Many people incorrectly assume that all their assets will be distributed through their will. Unfortunately, this is a big misconception. A good example of this is retirement savings, such as an IRA or 401(k). These accounts are passed on to the person or persons who were designated on the form when the account was started. Many people don’t give much thought to these forms, especially after they first fill them out, but that can cause huge problems down the road. (Read about how such a mistake cost the adult children of Leonard Smith $400,000.)
Just recently, here at Edwards Group, we had this sort of situation arise as well. A client had an old 401(k) from a previous job in which his parents were named as beneficiaries. Unfortunately, they had passed away so the 401(k) had no beneficiaries listed. When the client died, we had to go through the expensive process of probate court to get the 401(k) into the hands of the right people.
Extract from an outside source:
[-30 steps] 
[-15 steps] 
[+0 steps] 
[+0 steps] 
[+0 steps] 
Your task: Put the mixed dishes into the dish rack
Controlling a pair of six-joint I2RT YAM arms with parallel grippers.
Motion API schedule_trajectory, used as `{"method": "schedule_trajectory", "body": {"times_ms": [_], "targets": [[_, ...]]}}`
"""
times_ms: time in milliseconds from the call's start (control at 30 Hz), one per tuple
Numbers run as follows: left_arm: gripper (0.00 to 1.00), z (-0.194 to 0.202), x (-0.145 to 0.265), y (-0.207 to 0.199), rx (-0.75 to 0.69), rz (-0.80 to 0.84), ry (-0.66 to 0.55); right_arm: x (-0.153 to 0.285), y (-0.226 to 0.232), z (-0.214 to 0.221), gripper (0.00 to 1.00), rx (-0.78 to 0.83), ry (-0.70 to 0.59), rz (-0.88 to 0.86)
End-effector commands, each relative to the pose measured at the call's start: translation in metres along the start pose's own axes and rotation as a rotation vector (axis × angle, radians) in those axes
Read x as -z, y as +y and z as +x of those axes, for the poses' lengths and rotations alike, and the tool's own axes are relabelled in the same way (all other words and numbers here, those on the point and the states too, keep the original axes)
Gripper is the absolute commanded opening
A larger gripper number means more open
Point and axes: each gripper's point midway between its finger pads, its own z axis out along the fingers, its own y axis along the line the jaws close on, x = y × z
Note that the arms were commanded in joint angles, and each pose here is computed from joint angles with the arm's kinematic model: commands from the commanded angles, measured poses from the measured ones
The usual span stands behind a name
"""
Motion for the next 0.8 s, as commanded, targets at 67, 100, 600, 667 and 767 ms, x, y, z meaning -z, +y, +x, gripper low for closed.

Improper beneficiary designations can also jeopardize nursing home care if Medicaid is paying for that care. Recently we had a case where the spouse of someone in nursing care died leaving money to the disabled spouse instead of their adult children. This large amount of money is now jeopardizing the surviving spouse’s benefits.
I cannot emphasize enough how important these beneficiary designations are! It is not enough to just fill out the form once and then leave them be. It is vitally important that you check these designations yearly as a part of the regular upkeep of your plan. (Download our Beneficiary Designations form here.)
So, what types of assets with beneficiary designations trump a Will?
- Life insurance polices
- Retirement accounts such as 401 (k)s and IRAs
- Bank accounts with a payable on death provision
- Investment accounts with a transfer on death provision
And what kind of life changes should trigger a review of beneficiary designations? After the following life changes, you need to double check who you put on your beneficiary designation forms:
- Job changes, including retirement
- Long-term care needs of one spouse
- Disability of a child or grandchild
Now, here’s what to do to make sure this doesn’t make a mess for you or your family:
Make a list of all retirement accounts, life insurance policies, annuities and investment accounts. To the right of those specific assets, write who the beneficiary is and the date you last designated them. Review this list once a year (like on April 15). Or join the Dynasty program where we help you keep up with all of this. We’ve also included a PDF you can download to help make the process easier.
This whole issue highlights why Laura and Liis are so important to the clients at Edwards Group. Many of you may wonder why we need two Asset Coordinators, but it is a big job and it is a critically important job. One of the biggest mistakes people (and even other attorneys) make is not properly handling assets within an estate plan. You cannot have an effective plan if the assets have not been properly titled, designated and coordinated.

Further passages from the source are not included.